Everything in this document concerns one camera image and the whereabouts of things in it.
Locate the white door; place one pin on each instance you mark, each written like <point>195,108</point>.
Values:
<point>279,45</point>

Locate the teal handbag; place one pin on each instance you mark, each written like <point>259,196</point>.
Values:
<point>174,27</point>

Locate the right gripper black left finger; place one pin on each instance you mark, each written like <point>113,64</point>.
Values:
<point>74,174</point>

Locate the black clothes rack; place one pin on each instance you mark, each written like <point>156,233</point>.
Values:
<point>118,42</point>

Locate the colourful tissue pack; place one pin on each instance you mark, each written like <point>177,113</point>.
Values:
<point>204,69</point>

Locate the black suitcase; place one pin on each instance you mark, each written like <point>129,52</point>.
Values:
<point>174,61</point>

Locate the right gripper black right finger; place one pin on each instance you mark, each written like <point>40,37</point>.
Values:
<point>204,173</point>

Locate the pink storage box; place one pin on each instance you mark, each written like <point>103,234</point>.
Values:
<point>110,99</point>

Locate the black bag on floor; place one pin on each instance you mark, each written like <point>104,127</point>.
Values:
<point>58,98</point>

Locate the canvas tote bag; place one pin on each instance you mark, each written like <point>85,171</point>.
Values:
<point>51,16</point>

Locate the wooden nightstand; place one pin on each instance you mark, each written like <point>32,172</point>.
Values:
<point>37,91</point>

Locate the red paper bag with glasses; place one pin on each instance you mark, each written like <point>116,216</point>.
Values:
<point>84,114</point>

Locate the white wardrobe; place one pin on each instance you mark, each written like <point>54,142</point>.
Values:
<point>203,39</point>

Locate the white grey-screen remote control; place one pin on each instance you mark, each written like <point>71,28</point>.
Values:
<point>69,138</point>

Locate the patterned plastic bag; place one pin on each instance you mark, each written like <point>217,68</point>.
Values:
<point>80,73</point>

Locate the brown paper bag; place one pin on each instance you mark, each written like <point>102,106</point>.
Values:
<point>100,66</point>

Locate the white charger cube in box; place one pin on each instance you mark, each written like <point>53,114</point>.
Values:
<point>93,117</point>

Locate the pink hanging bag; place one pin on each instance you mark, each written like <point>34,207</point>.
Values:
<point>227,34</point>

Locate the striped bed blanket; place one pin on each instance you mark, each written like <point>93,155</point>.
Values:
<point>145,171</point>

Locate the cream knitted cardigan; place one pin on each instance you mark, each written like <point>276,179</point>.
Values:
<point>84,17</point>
◇ ◇ ◇
The answer should be the full listing, repeated without any change.

=== Solution ===
Everything in this document concerns one camera image and the whereabouts of things in it.
Locate the white door; place one pin on each instance you mark, each written like <point>195,108</point>.
Values:
<point>279,45</point>

Locate the teal handbag; place one pin on each instance you mark, each written like <point>259,196</point>.
Values:
<point>174,27</point>

Locate the right gripper black left finger; place one pin on each instance you mark, each written like <point>113,64</point>.
Values:
<point>74,174</point>

Locate the black clothes rack; place one pin on each instance you mark, each written like <point>156,233</point>.
Values:
<point>118,42</point>

Locate the colourful tissue pack; place one pin on each instance you mark, each written like <point>177,113</point>.
Values:
<point>204,69</point>

Locate the black suitcase; place one pin on each instance you mark, each written like <point>129,52</point>.
Values:
<point>174,61</point>

Locate the right gripper black right finger; place one pin on each instance you mark, each written like <point>40,37</point>.
Values:
<point>204,173</point>

Locate the pink storage box; place one pin on each instance you mark, each written like <point>103,234</point>.
Values:
<point>110,99</point>

Locate the black bag on floor; place one pin on each instance you mark, each written like <point>104,127</point>.
Values:
<point>58,98</point>

Locate the canvas tote bag; place one pin on each instance you mark, each written like <point>85,171</point>.
Values:
<point>51,16</point>

Locate the wooden nightstand; place one pin on each instance you mark, each written like <point>32,172</point>.
Values:
<point>37,91</point>

Locate the red paper bag with glasses; place one pin on each instance you mark, each written like <point>116,216</point>.
Values:
<point>84,114</point>

Locate the white wardrobe; place one pin on each instance you mark, each written like <point>54,142</point>.
Values:
<point>203,39</point>

Locate the white grey-screen remote control; place one pin on each instance you mark, each written like <point>71,28</point>.
Values:
<point>69,138</point>

Locate the patterned plastic bag; place one pin on each instance you mark, each written like <point>217,68</point>.
Values:
<point>80,73</point>

Locate the brown paper bag; place one pin on each instance you mark, each written like <point>102,106</point>.
Values:
<point>100,66</point>

Locate the white charger cube in box; place one pin on each instance you mark, each written like <point>53,114</point>.
Values:
<point>93,117</point>

Locate the pink hanging bag; place one pin on each instance you mark, each written like <point>34,207</point>.
Values:
<point>227,34</point>

Locate the striped bed blanket; place one pin on each instance you mark, each written like <point>93,155</point>.
Values:
<point>145,171</point>

Locate the cream knitted cardigan; place one pin on each instance you mark, each written like <point>276,179</point>.
Values:
<point>84,17</point>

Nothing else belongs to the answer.